Nested Graphs in Compose Navigation
Step 1: Define routes for each graph and its screens
// Each nested graph has a GRAPH route and SCREEN routes
// Auth flow
@Serializable object AuthGraph // the graph itself (not a screen)
// @Serializable is an ANNOTATION from kotlinx.serialization
// object because the graph has no arguments
@Serializable object Login // screen inside the graph
@Serializable object Register
@Serializable object ForgotPassword
// Checkout flow
@Serializable object CheckoutGraph
@Serializable object Cart
@Serializable object Shipping
@Serializable object Payment
@Serializable object OrderConfirmation
// Main content (no nested graph needed — simple screens)
@Serializable object Home
@Serializable data class ArticleDetail(val articleId: String)
// Profile flow
@Serializable object ProfileGraph
@Serializable object Profile
@Serializable object EditProfile
@Serializable object Settings
// Naming convention:
// XxxGraph → the nested graph's route (not displayed, just a grouping)

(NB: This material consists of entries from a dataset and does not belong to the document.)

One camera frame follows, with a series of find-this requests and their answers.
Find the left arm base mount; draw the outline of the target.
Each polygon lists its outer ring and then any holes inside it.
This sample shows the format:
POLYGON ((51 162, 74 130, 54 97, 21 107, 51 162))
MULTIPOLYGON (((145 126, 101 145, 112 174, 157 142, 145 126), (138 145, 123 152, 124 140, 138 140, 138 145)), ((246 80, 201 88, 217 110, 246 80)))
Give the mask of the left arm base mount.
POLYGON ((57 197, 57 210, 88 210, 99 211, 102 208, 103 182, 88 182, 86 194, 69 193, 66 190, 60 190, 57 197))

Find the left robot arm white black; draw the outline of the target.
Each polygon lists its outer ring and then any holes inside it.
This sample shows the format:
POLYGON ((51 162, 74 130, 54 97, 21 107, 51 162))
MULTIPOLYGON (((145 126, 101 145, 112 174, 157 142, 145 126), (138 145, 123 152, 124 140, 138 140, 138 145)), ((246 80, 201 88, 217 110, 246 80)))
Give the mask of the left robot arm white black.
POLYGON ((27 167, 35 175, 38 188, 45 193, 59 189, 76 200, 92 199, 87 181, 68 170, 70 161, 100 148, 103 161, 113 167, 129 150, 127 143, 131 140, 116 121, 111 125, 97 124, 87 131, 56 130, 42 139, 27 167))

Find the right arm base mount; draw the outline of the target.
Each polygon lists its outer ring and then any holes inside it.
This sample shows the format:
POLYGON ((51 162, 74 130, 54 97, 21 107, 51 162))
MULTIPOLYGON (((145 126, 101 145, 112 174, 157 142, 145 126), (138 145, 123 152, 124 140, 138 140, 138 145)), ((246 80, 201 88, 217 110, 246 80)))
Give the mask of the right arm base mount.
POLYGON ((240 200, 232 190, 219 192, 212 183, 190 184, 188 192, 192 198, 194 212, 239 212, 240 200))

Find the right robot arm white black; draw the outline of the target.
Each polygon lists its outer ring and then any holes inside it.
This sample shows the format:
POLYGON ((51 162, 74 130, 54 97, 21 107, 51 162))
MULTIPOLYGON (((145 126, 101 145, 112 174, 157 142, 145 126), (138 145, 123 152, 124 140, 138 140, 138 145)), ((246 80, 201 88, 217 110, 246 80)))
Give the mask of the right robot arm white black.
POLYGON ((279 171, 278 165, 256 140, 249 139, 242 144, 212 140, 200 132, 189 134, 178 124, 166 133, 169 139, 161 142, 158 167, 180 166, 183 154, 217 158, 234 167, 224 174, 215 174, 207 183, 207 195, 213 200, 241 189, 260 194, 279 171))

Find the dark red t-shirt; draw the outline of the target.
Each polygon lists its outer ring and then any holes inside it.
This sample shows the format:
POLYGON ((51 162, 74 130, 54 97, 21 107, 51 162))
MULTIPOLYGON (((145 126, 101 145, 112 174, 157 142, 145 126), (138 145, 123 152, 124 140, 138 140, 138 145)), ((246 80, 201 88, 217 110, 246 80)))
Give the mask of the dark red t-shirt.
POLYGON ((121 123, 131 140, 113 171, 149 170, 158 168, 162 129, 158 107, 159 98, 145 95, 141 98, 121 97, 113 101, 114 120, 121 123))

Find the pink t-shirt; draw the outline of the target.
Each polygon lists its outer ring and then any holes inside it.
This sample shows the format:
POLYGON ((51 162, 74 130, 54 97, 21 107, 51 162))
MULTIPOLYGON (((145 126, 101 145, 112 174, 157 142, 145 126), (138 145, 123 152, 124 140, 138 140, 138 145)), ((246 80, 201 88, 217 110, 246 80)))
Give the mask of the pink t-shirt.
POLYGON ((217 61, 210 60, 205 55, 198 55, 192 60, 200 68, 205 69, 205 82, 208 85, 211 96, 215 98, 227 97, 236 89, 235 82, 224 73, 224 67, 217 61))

// Xxx → individual screens inside the graph
Step 2: Build the NavHost with nested graphs
@Composable
fun AppNavigation() {
val navController = rememberNavController()

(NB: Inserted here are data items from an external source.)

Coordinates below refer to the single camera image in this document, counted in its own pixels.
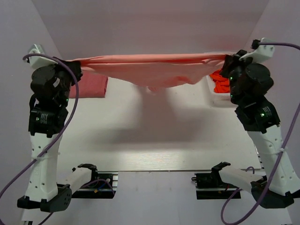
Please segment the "crumpled orange t shirt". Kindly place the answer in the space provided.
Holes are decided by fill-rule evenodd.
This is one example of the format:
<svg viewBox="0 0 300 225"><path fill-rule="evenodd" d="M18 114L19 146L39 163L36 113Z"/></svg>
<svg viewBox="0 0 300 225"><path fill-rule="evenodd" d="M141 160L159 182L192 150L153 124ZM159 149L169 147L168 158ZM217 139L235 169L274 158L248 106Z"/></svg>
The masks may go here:
<svg viewBox="0 0 300 225"><path fill-rule="evenodd" d="M221 70L216 70L212 74L210 74L210 78L215 84L214 92L215 93L229 93L230 92L230 85L229 79L224 78L220 75Z"/></svg>

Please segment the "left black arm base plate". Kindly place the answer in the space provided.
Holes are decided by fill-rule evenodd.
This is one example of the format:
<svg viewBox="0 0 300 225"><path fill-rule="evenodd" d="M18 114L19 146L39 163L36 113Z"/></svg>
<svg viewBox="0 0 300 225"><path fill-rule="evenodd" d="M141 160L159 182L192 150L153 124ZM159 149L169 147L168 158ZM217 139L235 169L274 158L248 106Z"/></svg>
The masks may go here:
<svg viewBox="0 0 300 225"><path fill-rule="evenodd" d="M79 189L72 195L72 198L113 199L117 191L118 172L98 172L96 179L101 180Z"/></svg>

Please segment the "salmon pink t shirt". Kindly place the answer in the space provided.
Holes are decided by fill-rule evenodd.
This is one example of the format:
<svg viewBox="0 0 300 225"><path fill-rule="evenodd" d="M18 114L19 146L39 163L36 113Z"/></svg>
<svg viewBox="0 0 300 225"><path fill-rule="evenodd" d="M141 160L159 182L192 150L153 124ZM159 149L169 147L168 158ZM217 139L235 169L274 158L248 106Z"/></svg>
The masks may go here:
<svg viewBox="0 0 300 225"><path fill-rule="evenodd" d="M92 72L147 87L151 91L196 84L222 68L227 53L133 54L81 58L84 72Z"/></svg>

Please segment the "folded dusty red t shirt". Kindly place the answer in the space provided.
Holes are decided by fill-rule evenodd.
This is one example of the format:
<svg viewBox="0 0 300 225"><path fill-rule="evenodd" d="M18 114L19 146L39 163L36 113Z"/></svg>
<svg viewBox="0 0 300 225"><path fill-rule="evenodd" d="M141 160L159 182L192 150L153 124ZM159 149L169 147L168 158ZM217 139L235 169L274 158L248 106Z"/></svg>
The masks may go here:
<svg viewBox="0 0 300 225"><path fill-rule="evenodd" d="M91 72L84 72L79 85L79 98L104 98L108 77Z"/></svg>

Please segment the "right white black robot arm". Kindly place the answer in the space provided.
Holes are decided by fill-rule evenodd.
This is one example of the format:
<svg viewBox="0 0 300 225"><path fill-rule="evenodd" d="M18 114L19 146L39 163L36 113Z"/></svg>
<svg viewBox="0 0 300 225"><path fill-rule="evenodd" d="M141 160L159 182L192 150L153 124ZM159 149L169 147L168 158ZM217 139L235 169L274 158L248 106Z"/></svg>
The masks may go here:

// rememberNavController() is a COMPOSABLE FUNCTION — creates and remembers NavController
NavHost(
navController = navController,
startDestination = AuthGraph
// App starts at AuthGraph — first screen is Login (the graph's startDestination)
) {
// ═══ AUTH FLOW (nested graph) ═══════════════════════════════
navigation<AuthGraph>(startDestination = Login) {
// navigation<T>() is an INLINE EXTENSION FUNCTION on NavGraphBuilder
// T = AuthGraph — the route for this nested graph
// startDestination = Login — first screen when entering this graph
// Everything inside is PART OF this nested graph
composable<Login> {
LoginScreen(
onLoginSuccess = {
// After login → go to Home, clear entire auth flow
navController.navigate(Home) {
popUpTo(AuthGraph) { inclusive = true }
// popUpTo(AuthGraph) — removes everything in the auth graph
// inclusive = true — also removes the graph entry itself
// Result: only Home exists in the back stack
// User can't press Back to return to Login!
}
},
onRegisterClick = {
navController.navigate(Register)
// Normal navigation WITHIN the nested graph
},
onForgotPasswordClick = {
navController.navigate(ForgotPassword)
}
)
}
composable<Register> {
RegisterScreen(
onRegistered = {
navController.navigate(Home) {
popUpTo(AuthGraph) { inclusive = true }
}
},
onBack = { navController.popBackStack() }
)
}
composable<ForgotPassword> {
ForgotPasswordScreen(
onBack = { navController.popBackStack() }
)
}
}
// ═══ HOME (simple destination, not a graph) ═════════════════
composable<Home> {
HomeScreen(
onArticleClick = { id ->
navController.navigate(ArticleDetail(articleId = id))
},
onCartClick = {
navController.navigate(CheckoutGraph)
// Entering the checkout GRAPH — goes to Cart (startDestination)
},
onProfileClick = {
navController.navigate(ProfileGraph)
}
)
}
composable<ArticleDetail> { backStackEntry ->
val route = backStackEntry.toRoute<ArticleDetail>()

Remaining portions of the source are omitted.